# THE DATA
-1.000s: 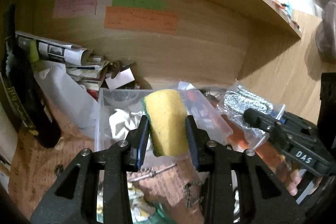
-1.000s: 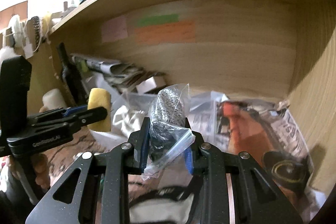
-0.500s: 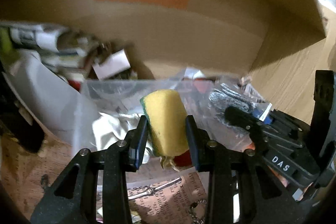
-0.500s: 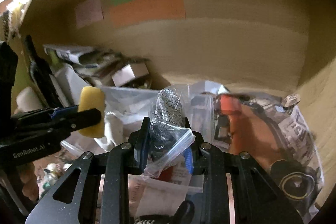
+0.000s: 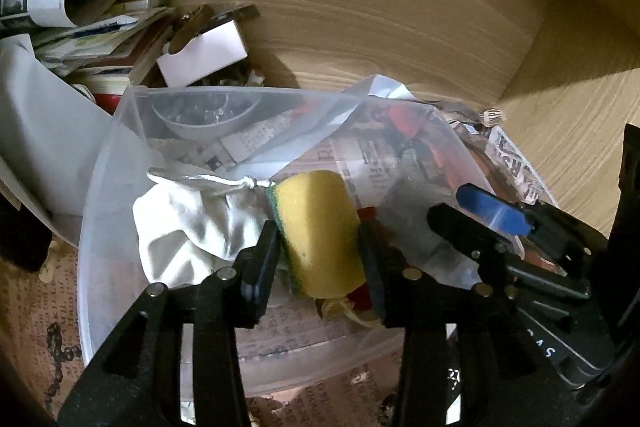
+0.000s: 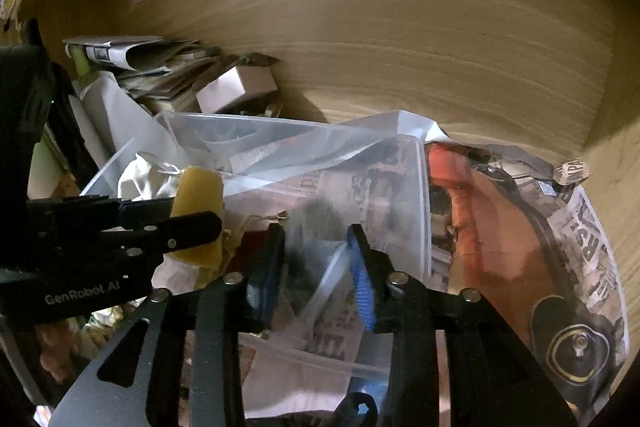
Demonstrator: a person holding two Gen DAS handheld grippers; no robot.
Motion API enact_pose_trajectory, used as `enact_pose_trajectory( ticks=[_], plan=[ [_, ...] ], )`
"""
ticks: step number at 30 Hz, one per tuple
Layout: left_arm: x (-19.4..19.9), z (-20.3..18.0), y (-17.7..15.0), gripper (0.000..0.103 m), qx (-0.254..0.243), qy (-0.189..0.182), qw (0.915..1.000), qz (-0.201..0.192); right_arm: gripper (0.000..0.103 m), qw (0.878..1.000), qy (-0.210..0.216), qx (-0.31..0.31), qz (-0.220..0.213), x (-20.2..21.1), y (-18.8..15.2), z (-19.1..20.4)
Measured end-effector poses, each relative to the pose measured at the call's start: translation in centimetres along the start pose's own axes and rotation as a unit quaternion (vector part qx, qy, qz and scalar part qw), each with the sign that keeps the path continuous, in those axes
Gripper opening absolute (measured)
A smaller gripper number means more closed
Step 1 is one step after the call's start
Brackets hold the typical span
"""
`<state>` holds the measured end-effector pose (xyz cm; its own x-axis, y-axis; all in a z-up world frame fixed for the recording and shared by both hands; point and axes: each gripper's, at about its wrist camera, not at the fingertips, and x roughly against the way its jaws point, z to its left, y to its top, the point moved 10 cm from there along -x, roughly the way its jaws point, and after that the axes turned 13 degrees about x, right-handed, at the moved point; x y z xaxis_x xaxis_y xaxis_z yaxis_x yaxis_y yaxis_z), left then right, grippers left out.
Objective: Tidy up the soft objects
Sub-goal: 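Lower the yellow sponge into the box with the left gripper while the right releases the steel wool bag there, then grasp the floral cloth with the left gripper while the right grasps the white eye mask's strap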
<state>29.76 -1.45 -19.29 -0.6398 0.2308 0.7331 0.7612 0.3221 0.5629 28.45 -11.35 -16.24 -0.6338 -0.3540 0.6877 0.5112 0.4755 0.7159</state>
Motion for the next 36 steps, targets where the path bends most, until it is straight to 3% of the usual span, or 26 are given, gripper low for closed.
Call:
enact_pose_trajectory(
  ticks=[2,5,10,15,18,23,31,36],
  plan=[
    [0.3,0.1,0.1,0.046,-0.003,0.003,1.0000,-0.002,0.053,1.000,-0.004,0.002,-0.006,0.5,0.2,-0.1],
    [1.2,0.2,0.3,0.047,-0.005,-0.002,0.9999,-0.009,0.062,1.000,-0.018,0.008,-0.023,1.7,0.7,-0.1],
    [4.6,-0.2,0.6,0.049,-0.016,-0.007,0.9990,-0.041,0.069,0.998,-0.030,0.014,-0.053,4.4,1.7,0.2],
    [8.3,0.0,0.9,0.056,-0.037,0.013,0.9949,-0.093,0.071,0.996,-0.037,0.020,-0.085,7.4,2.2,0.8],
    [10.7,0.5,0.7,0.061,-0.047,0.024,0.9913,-0.120,0.078,0.994,-0.037,0.020,-0.100,8.8,2.1,1.0],
    [13.4,2.3,-0.4,0.067,-0.052,0.045,0.9871,-0.145,0.081,0.993,-0.038,0.018,-0.111,10.6,0.9,1.3],
    [13.3,6.9,-3.9,0.070,-0.040,0.081,0.9889,-0.118,0.082,0.996,-0.026,-0.001,-0.079,10.5,-3.3,1.7],
    [11.3,8.3,-7.0,0.072,-0.029,0.065,0.9953,-0.065,0.082,0.999,-0.021,-0.014,-0.032,8.9,-7.0,1.6]
  ],
)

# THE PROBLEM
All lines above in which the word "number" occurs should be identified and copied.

# COMPLETED TASK
ticks: step number at 30 Hz, one per tuple
A smaller gripper number means more closed

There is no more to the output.